Landmark public-private funding vehicles were later enacted to provide federal assistance for habitat acquisition and for state conservation agencies, but these laws came with a catch. Most nongovernment contributions come from hunting and sport-fishing communities, in the form of excise taxes on guns, ammunition, fishing gear, and motorboat fuels; “Duck Stamp” purchases; and hunting and fishing license revenues. These funds have made possible extraordinary accomplishments in wildlife conservation, providing ample proof that scientifically informed conservation actions can reverse population declines and stabilize natural systems for game species.
But crises loom for nongame species and their habitats. Though management for game species provides collateral benefits to habitat, nongame wildlife are critically underserved by today’s system of federal and state wildlife agencies. More and more nongame species are candidates for Endangered Species listing, yet public funding is shrinking even as economic costs multiply with each new listing.
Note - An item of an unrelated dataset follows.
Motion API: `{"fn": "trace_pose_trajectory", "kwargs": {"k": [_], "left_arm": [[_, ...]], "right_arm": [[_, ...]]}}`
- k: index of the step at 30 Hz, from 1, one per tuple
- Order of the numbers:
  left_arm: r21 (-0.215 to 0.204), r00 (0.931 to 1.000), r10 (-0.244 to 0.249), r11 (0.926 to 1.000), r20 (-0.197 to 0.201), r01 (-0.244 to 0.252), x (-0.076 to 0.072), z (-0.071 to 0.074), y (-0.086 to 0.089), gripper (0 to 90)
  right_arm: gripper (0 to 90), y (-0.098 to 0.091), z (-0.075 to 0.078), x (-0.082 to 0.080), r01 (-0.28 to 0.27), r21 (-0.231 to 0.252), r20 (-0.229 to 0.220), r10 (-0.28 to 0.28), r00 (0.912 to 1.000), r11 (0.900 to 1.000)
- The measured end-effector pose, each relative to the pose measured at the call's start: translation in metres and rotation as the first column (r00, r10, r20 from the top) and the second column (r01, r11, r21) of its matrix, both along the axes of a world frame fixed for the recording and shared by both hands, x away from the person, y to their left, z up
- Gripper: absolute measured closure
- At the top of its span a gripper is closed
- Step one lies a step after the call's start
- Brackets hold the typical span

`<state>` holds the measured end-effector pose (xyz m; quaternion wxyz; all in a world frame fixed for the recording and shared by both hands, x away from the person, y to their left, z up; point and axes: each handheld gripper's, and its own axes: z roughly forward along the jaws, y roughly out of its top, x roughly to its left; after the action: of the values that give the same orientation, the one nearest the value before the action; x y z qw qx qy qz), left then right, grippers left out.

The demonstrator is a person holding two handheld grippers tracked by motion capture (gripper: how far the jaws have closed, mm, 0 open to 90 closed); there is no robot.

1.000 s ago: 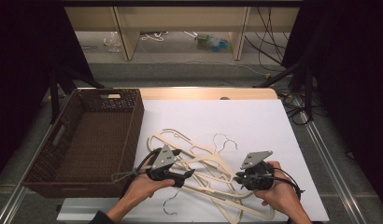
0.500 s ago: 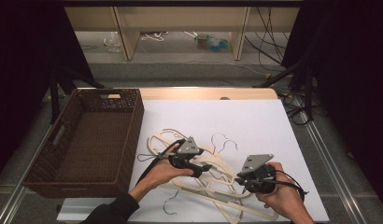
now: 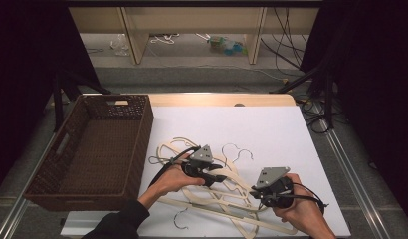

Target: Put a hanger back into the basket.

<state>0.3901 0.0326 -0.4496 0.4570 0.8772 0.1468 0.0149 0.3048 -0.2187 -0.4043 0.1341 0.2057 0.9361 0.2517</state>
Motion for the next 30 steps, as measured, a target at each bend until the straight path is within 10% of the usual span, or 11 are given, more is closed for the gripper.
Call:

Furthermore, as our human population urbanizes, connections between people and nature are waning. Urgent need exists for new public-private collaborations that will safeguard the thousands of species that are not hunted or fished, and actively reconnect public citizens (and their politicians) with nature.
This backdrop recently prompted the convening of a Blue Ribbon Panel on Sustaining America’s Diverse Fish and Wildlife Resources, on which I was privileged to serve. Cochaired by a Western politician (David Freudenthal, former governor of Wyoming) and a captain of the sporting industry (John Morris, founder and CEO of Bass Pro Shops), the panel’s final report was issued in early March. The report outlines the crisis, emphasizes that environmental protection is “not a partisan challenge, it’s common sense” (a quote from Ronald Reagan), and makes two recommendations. First, Congress should dedicate up to $1.3 billion annually in existing revenue from the development of energy and mineral resources on federal lands to the already-established Wildlife Conservation Restoration Program. This program was created to provide funding for states to implement wildlife action plans, but to date it is unfunded. These are public lands producing the revenue through energy and mineral extraction, so the land will get some of the money back in the form of nongame habitat management.
Second, some of the funding from federal energy and mineral revenue should also go to states to provide more public access to open spaces. We need to understand better how our increasingly urban, ethnically and culturally diverse communities can become reacquainted and connected with nature.
The Cornell Lab remains a Roosevelt disciple. We wholeheartedly endorse both recommendations of this unprecedented blue ribbon panel. As our mission centers around science and training, science-based decision-making, public communication and engagement, and biodiversity conservation, we are especially well positioned to help fulfill the second objective, and we will be devoting considerable resources to its realization.